Изабель должна была сразу же вернуться в Анже, где она преподает английский язык в техникуме. В то время как две сестры отошли в сторону обсудить вещи, которые не интересовали ни меня, ни Саверио, итальянец взял меня под руку и сказал, что должен мне что-то рассказать. Он не знал, имеет ли он право это делать, но чувствовал, что должен это сделать. Во время своей последней встречи с Фабьеном на улице Эрнеста и Анри Руселля Катрин сообщила своему сыну, что он был сыном не фармацевта, а художника, с которым наша мать жила перед тем, как выйти замуж за папу. Они переспали в 1971 году в отеле Латинского квартала. Просто чтобы попробовать.
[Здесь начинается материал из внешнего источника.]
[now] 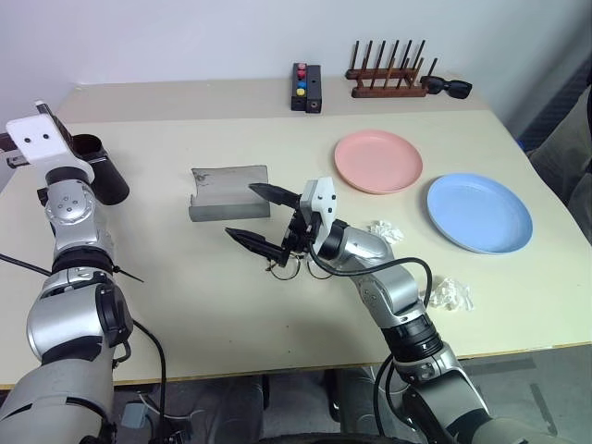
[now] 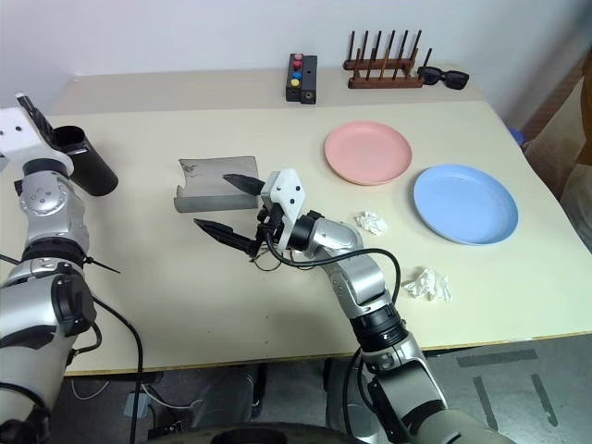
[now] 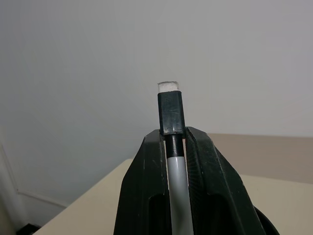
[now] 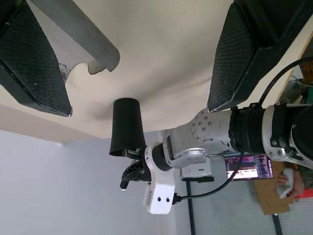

Они поняли, что больше не любят друг друга, но было поздно: они сделали ребенка.
— Зачем она ему это сказала?
— Чтобы объяснить, что отец не имеет никакого значения, что важна только мать.
— Фабьен обожал папу.
— Это раздражало твою мать. Она не понимала, что ее сын находил в ее муже, который не был отцом ее сына.
— Ты об этом знал?
— Да. Она мне об этом сказала через несколько лет после нашей встречи. Фабьен считал, что я занимал место его отца, но это было место его отчима. Это меня смягчало. Вот почему я терпел все его проделки.
— Как он отреагировал, узнав такую новость?
— Он сказал, что его утешило то, что ты ему брат лишь наполовину. Он почувствовал себя менее преданным.
Я не мог не улыбнуться. Мне всегда нравился юмор Фабьена: грубый, строгий и без культурных коннотаций.
— Ты считаешь, что он покончил жизнь самоубийством? — спросил я.
— Он убивал себя каждый день aлкоголем и наркотиками. Он был парнем, который хотел не жить, а только наслаждаться жизнью, а самое большое наслаждение — это смерть.
— Это по Фрейду?
— Нет, скорее по Саду.
— Два автора, которых он не читал.
Саверио похлопал меня по плечу, будто хотел сказать, что это не имеет никакого значения, что мы читали, а что нет. Он не мог остаться с нами на обед и отвез на своей машине Изабель на вокзал Монпарнас. Я остался один на улице Вожирар с моей супругой и с ее ребенком. Заголовки журналов кричали об угрозе терроризма (56 убитых и 700 раненых в Лондоне в четверг, 7 июля), от чего мне было ни холодно ни жарко. Рука Софи скользнула по моей, как во время нашего первого вечера в кинотеатре на Елисейских Полях. Она сказала мне печальным голосом, что она счастлива, я ответил ей счастливым голосом, что я печален. Для нее это не было свадьбой, о которой она мечтала. Она была чуть хуже, чем похороны моего брата. Но она сказала, что предпочла бы какую угодно свадьбу каким угодно похоронам. И повторила, что она счастлива.